Silicon Valley is confusing pseudo-science with innovation - Ben Popper and Elizabeth Lopatto

  1. "On the surface everything about Theranos looked good, right? It wasn't until after The Wall Street Journal dug in that all the irregularities in partnerships, relationships with regulators, and general fuckery began to surface."

  2. "'Ask forgiveness, not permission' works fine in software. The medical field doesn't move as fast as the software industry because moving fast and breaking things is fine for things but not for people."

2015: Another Bad Year for Blasphemers - Sarah McLaughlin

  1. "In February, a man was sentenced to death (likely beheading, as is the Saudi Arabian way) for cursing God and Muhammad and hitting a Koran with a shoe."

  2. "This fall, Iranian courts decided that activist Soheil Arabi will spend 7 years in prison as punishment for "insulting the Prophet" on Facebook, and must prove his faith and knowledge of Islam in monthly meetings. This is actually an improvement over his earlier sentence: death."

  3. "Specifically, they beat [Farkhunda Malikzada], ran over her body with a car and dragged her down the street, stoned her, and then lit her on fire. She received essentially no help from the police during the attack."

  4. "In February, Al Qaeda members 'taught a lesson to blasphemers' by hacking atheist Bangladeshi blogger Avijit Roy to death with machetes."

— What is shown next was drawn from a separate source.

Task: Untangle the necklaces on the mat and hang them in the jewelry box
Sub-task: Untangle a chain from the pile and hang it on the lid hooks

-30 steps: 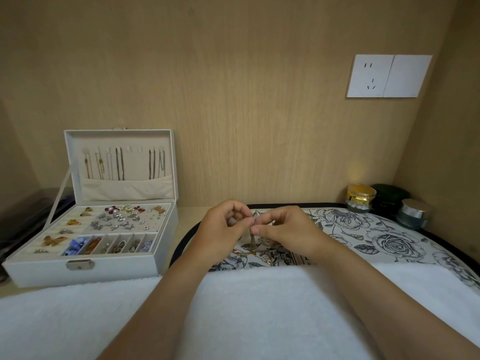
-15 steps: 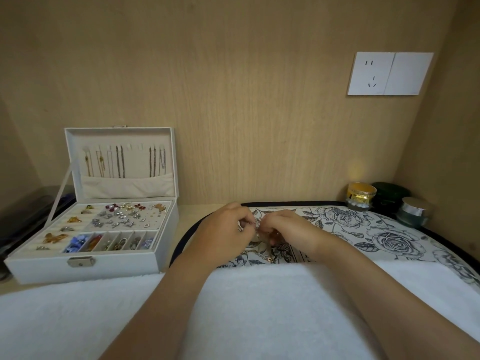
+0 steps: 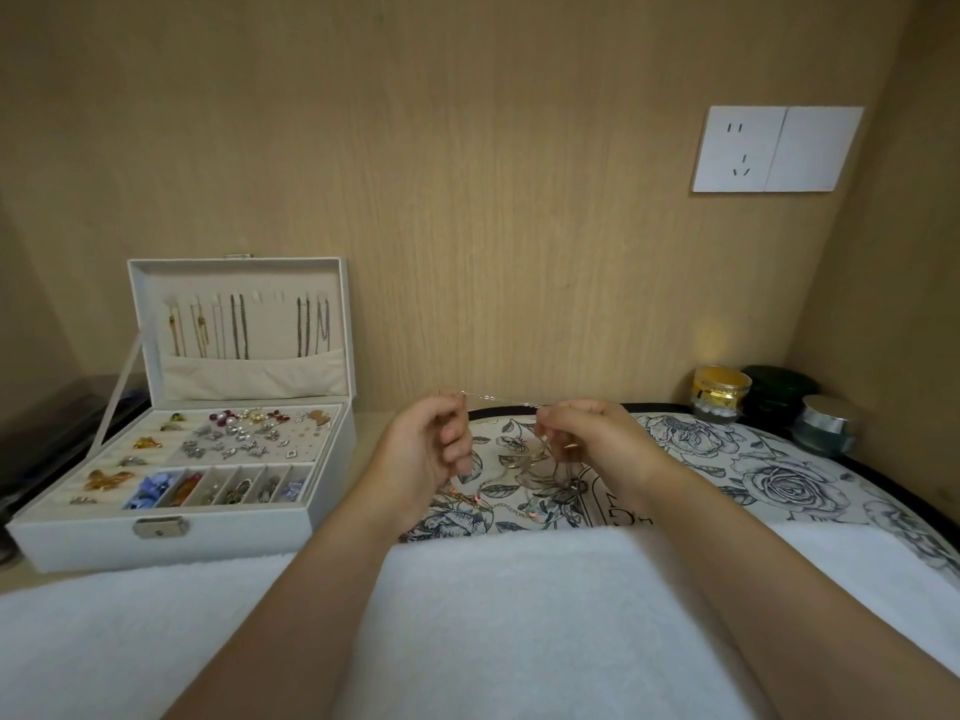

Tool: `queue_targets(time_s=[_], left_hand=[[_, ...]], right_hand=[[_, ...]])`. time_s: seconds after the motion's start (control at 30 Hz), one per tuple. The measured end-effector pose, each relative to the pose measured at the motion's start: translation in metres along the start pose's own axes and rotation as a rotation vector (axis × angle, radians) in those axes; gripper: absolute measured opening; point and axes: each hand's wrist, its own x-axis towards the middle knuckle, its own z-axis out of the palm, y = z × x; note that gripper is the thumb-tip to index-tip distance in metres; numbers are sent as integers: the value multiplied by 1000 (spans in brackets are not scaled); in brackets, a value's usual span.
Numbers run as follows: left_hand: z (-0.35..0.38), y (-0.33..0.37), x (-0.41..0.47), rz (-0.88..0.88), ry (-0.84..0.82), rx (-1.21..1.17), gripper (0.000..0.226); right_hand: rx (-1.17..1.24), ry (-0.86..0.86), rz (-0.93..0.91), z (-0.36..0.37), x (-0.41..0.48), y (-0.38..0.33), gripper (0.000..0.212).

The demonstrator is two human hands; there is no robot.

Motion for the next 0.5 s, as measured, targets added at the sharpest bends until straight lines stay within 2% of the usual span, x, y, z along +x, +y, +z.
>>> queue_targets(time_s=[0.1,0.2,0.3,0.33,0.43,0.5], left_hand=[[-4,1,0,47,27,295,25],[0,4,-6,78,33,637,21],[0,2,-10,152,59,983,14],[-1,1,-10,196,72,1109,14],[-7,5,-9,348,122,1453,10],[-13,9,-8,432,136,1553,8]], right_hand=[[232,-16,-1,-2,1,-4,29],[479,-57,19,-5,0,-9,31],[546,-54,23,-7,-1,-10,28],[472,-42,8,-8,-1,-9,26],[35,74,-135,-12,3,-3,21],[-236,199,-250,-15,6,3,24]])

  5. "Amos Yee Pang Sang, a 16-year-old blogger in Singapore was sentenced to a 4 week prison term in July for insulting Christianity, and he 'admitted to his guilt and promised not to reoffend, as he realised his actions were against the law and could disrupt social harmony' after he was required to go to counseling."

Interview with Jesper Louis Andersen about Erlang, Haskell, OCaml, Go, Idris, the JVM, software and protocol design  —  PART I - Federico Carrone

  1. "In biology, it has been observed solutions are usually not rewriting code, but rather patching code. Imagine a world where we are more inclined to build on top of what we already have rather than go down and rewrite older parts."

  2. "If the waterfall model risks not building the right product, then agile risks not building the product right."

  3. "If you reject an old idea, you need to explain why. If you reinvent an old idea, you need to know you reinvented it and what happened historically for that idea not to catch on."

Interview with Jesper Louis Andersen about Erlang, Haskell, OCaml, Go, Idris, the JVM, software and protocol design  —  PART II - Federico Carrone

  1. "Many of the problems in the design space requires a different approach than sheer execution brute force, especially in a multicore world. Had fast execution been important, it would have been addressed a long time ago."

  2. "If you introduce many abstractions, you are also introducing the need for readers to have that knowledge. It is possible to go overboard here, and end up with code which only a few people in the world can read and understand."

Spying on Congress and Israel: NSA Cheerleaders Discover Value of Privacy Only When Their Own Is Violated - Glenn Greenwald

  1. "All sorts of people who spent many years cheering for and defending the NSA and its programs of mass surveillance are suddenly indignant now that they know the eavesdropping included them and their American and Israeli friends rather than just ordinary people."

  2. "What happened to all the dismissive lectures about how if you've done nothing wrong, then you have nothing to hide? Is that still applicable? Or is it that these members of the U.S. Congress who conspired with Netanyahu and AIPAC over how to sabotage the U.S. government's Iran Deal feel they did do something wrong and are angry about having been monitored for that reason?"

Garbage Collection in Erlang - James Hague

  1. "The key is that garbage collection in Erlang is per process."

  2. "A system may have tens of thousands of processes, using a gigabyte of memory overall, but if GC occurs in a process with a 20K heap, then the collector only touches that 20K and collection time is imperceptible."